Briefly, data were converted to TIFF format and segmented into single cells using the pipeline to classify pixels based on a combination of antibody stains to identify membranes/cytoplasm and nuclei. The stacks were then segmented into single-cell object masks. Single cells were clustered into cell categories based on pre-specified markers and cell phenotypes.

IMC raw data were converted to TIFF format without normalization. ImcPQ pipeline was used for segmentation and to process images to single cell data. Then, based on membranes/cytoplasm and nuclei markers the analysis stacks were generated. First, image layers, or channels, are split into nuclear or cytoplasm/membrane channels and added together to sum all markers that represent nuclei or cytoplasm/membrane. Then Mesmer model (99) were used for segmentation as deep learning method.

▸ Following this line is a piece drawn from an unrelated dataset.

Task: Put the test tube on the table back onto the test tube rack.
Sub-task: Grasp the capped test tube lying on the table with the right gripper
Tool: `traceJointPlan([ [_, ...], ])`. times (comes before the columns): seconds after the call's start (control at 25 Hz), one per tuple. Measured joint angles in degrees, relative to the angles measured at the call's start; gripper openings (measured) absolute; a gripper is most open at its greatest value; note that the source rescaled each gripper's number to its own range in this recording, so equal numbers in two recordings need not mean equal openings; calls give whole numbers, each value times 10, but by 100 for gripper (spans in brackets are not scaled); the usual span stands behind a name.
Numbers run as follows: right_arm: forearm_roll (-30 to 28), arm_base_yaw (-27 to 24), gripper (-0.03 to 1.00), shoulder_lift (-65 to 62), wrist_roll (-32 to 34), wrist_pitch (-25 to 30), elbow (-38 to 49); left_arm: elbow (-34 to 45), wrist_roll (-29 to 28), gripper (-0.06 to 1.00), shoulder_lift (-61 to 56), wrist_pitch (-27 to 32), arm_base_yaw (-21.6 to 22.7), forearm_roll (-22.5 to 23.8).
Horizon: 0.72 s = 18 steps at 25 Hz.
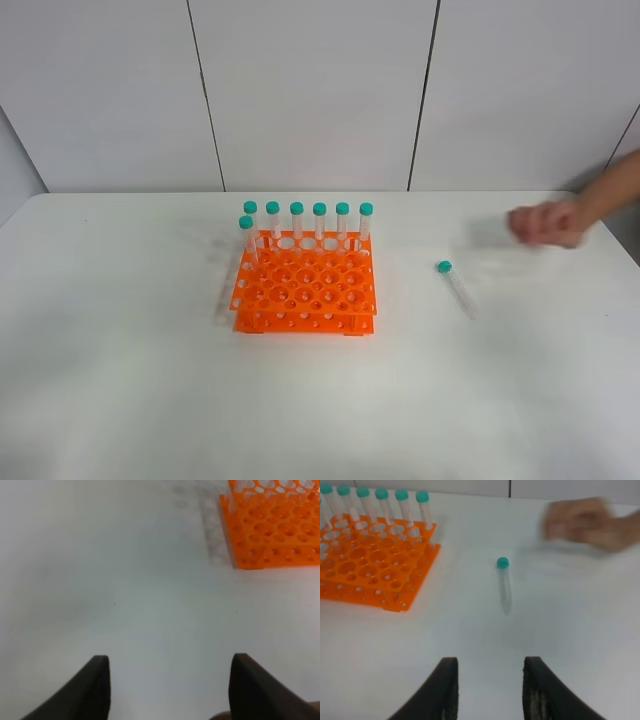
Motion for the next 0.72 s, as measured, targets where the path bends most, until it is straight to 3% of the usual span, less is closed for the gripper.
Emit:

The resulting single cell mask was used to quantify the expression of each marker of interest and spatial features of each cell. Single-cell marker expressions are summarized by mean pixel values for each channel. The single cell data were normalized and scaled per marker channel. Then data were censored at the 99th percentile to remove outliers.

Clusters of interest Krt5+, Krt8–18+ and double positive population were gated based on the phenotypes. For list of markers used in clustering see. For quantification, the normalized density of marker in gated cell populations is reported.

Statistics and reproducibility

All quantitative data are expressed as the mean ± SE. Significance of the difference between groups was calculated by two-tailed Student’s t-test (with Welch’s correction when variances were significantly different), Wilcoxon Rank-Sum test (when data was not normally distributed) or Log-rank test for survival data using Prism 7 (GraphPad software) unless otherwise specified in figure caption. Where adjustment is indicated and the method is not otherwise specified, p value was adjusted using Bonferroni correction.

Data Availability:

All RNA-seq, scRNAseq, snATACseq and ChIPseq data are available at NCBI Gene Expression Omnibus GEO accession GSE178424. Cerebro processed data is hosted on shinyapps.io server and it is accessible though this link: https://wahl-lab-salk.shinyapps.io/Kdm6aKO_scRNAseq/.

Statement of significance.

Infrequently mutated genes comprise most of the mutational burden in breast tumors but are poorly understood. In-vivo CRISPR screening identified functional tumor suppressors that converged on epigenetic regulation. Loss of epigenetic regulators accelerated tumorigenesis and revealed lineage infidelity and aberrant expression of alveogenesis genes as potential early events in tumorigenesis.